The New York Times reports that Mattis fired Harvey Rishikof (right), who served as the Convening Authority of the Guantánamo tribunals, as Rishikof was engaged in plea negotiations that would potentially have spared the Guantánamo defendants the death penalty in exchange for pleading guilty to the September 11 attacks. The Pentagon provided no explanation for the February 5 firing, and David Nevin—who represents accused attack-mastermind Khalid Shaikh Mohammed—told The Times that “[t]he firing fairly raises the question” of whether the Pentagon was attempting to unlawfully influence the convening authority.

The Office of the Convening Authority is responsible for approving cases for trial, plea agreements, reviewing convictions and sentences, and providing resources to defense teams. Military law prohibits even the appearance of “unlawful command influence” over the handling of a case. Nevin said the defense has “an obligation to try to learn everything we can” about possible improper influence, and he has asked prosecutors to turn over information relating to Rishikof’s firing.

At the same time Rishikof was dismissed, the Pentagon’s acting general counsel, William S. Castle discharged Rishikof’s legal advisor Gary Brown, also without explanation. Brown and Rishikof’s firings have focused renewed attention on the dysfunctional military tribunals at Guantánamo.
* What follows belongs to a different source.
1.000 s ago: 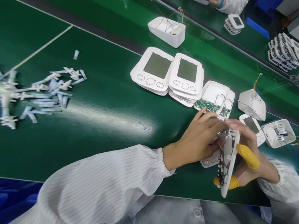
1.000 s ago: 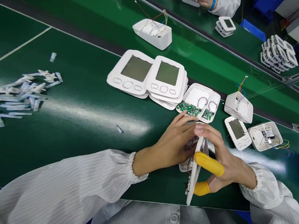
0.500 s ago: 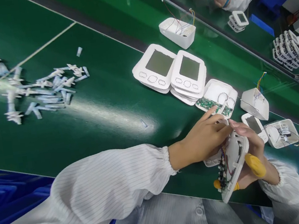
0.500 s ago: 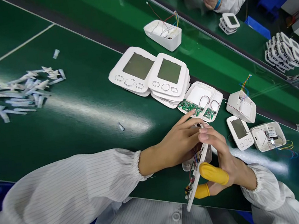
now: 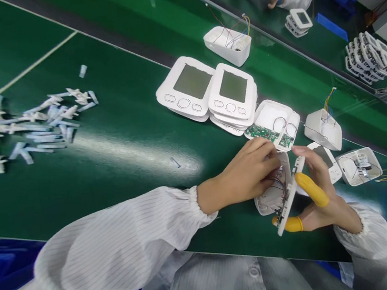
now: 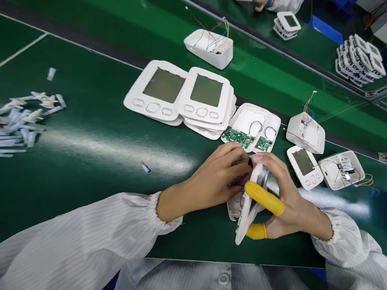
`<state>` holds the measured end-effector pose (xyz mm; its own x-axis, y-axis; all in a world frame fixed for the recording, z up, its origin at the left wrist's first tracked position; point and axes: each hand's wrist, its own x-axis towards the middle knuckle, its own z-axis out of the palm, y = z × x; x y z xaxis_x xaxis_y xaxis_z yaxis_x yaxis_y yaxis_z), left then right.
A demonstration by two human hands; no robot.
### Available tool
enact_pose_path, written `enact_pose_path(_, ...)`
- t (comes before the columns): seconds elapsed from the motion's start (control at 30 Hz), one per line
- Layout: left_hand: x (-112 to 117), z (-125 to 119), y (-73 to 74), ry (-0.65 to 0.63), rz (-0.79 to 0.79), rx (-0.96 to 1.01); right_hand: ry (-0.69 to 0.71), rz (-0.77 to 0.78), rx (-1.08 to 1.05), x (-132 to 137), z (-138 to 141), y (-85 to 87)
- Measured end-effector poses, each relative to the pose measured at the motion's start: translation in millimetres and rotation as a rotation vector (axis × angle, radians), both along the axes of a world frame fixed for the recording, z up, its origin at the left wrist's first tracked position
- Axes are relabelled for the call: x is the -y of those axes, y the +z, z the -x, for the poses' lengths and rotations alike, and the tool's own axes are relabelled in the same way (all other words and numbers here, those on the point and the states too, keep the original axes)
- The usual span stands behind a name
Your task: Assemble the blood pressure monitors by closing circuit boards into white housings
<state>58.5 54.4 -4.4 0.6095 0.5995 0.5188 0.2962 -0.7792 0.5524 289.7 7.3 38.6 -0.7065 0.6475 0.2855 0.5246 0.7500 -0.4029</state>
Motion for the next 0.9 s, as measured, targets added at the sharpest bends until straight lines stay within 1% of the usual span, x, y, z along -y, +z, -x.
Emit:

The death-penalty trial of Abd al Rahim al Nashiri, accused of planning the bombing of the U.S.S. Cole in Yemen, was thrown into chaos in October 2017 when his entire civilian defense team resigned amid allegations that military officials had violated attorney-client privilege by eavesdropping on legal meetings at the Cuban facility. Rishikof intervened in that case after the judge, Air Force Colonel Vance Spath, held the chief defense counsel for the Military Commissions Defense Organization, Marine Brig. Gen. John Baker, in contempt for allowing the resignations.

Spath has directed that proceedings in the U.S.S. Cole case continue without expert death-penalty counsel, even though the only remaining member of Nashiri’s defense team, Lieutenant Alaric Piette, graduated law school in 2012, does not meet the American Bar Association standards for death-penalty defense, and has never tried any murder case. During a January 2018 pretrial hearing in the case, Spath criticized Piette for seeking a continuance in the case until expert death-penalty counsel could be appointed, telling Piette to “engage in self help” by attending special training to become “more comfortable handling capital matters.” On February 5, Piette, who stayed on the case out of concern for his client’s rights, told The New York Times: “I don’t know if I’ve done the right thing, but I don’t think I really had a choice.”

Piette “doesn’t come close to being qualified” to handle the case, according to Ellen Yaroshefsky, a professor of legal ethics at Hofstra University. “So a death penalty case is basically going forward without a lawyer. If that is what we think passes as a court system, we’re in big trouble,” she said.